What is required -> Output the full listing exactly as written, with no pictures in it.

Supplied material ->

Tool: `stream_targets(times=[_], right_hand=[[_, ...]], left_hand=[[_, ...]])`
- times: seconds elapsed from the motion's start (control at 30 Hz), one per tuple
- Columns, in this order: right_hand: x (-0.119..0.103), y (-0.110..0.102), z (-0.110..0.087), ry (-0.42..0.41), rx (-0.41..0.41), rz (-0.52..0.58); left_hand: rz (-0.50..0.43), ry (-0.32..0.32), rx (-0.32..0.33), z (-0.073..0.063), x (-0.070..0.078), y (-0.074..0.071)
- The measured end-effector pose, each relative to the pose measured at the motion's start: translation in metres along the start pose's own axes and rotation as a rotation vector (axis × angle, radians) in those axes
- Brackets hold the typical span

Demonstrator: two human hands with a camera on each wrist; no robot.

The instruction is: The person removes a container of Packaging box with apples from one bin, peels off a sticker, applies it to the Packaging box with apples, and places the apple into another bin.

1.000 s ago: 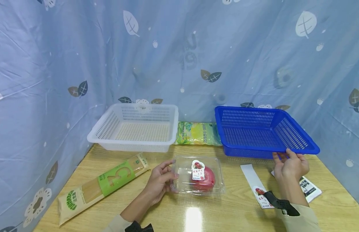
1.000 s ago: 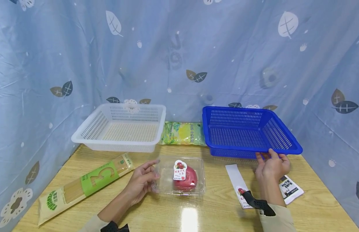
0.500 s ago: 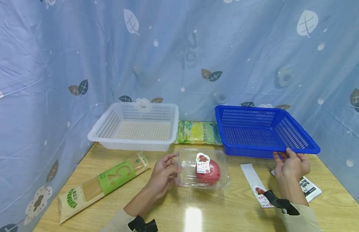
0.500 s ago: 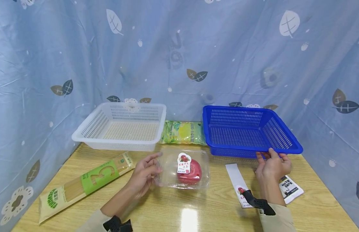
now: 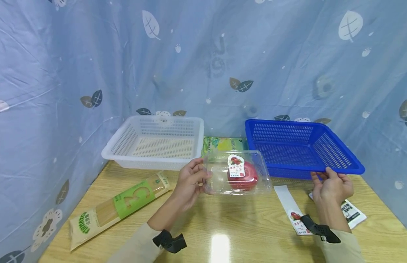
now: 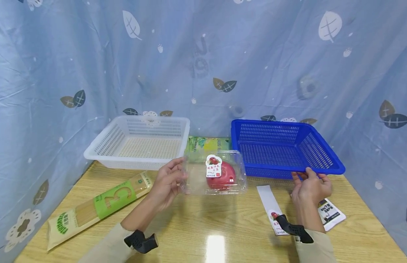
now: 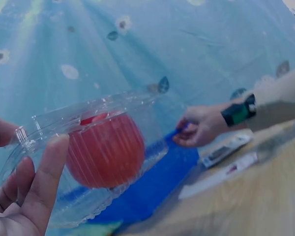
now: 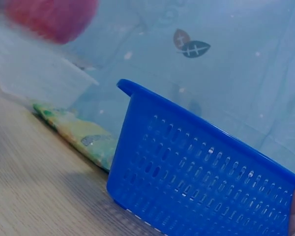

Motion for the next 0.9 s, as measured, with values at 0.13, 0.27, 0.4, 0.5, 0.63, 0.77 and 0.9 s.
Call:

Final answer ->
Tool: `stream_targets(times=[_], right_hand=[[_, ...]], left_hand=[[_, ...]])`
- times: seconds elapsed from the motion's start (control at 30 Hz), one per tuple
- Columns, in this order: right_hand: x (-0.119..0.103), y (-0.110..0.102), z (-0.110..0.087), ry (-0.42..0.41), rx (-0.41..0.41), rz (-0.52..0.58); left_hand: rz (-0.50..0.43), ry (-0.32..0.32), rx (-0.32..0.33), z (-0.073..0.063), x (-0.070..0.078), y (-0.074..0.071)
- The measured end-effector pose, each relative to the pose measured at the motion's start: translation in metres along the start pose's own axes and rotation as a rotation vector (axis × angle, radians) in those axes
- Brackets hold the typical span

Demonstrator: two human hands with a camera on each wrist; no robot.

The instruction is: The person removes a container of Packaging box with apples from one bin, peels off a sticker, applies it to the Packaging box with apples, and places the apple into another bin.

1.000 s ago: 
1.000 s ago: 
0.500 s ago: 
0.500 s ago: 
now: 
now: 
now: 
now: 

Motion for the next 0.9 s, as measured, with values at 0.13, 0.27, 0.4, 0.5, 0.63, 0.77 and 0.9 s.
Call:

This exercise requires nothing further.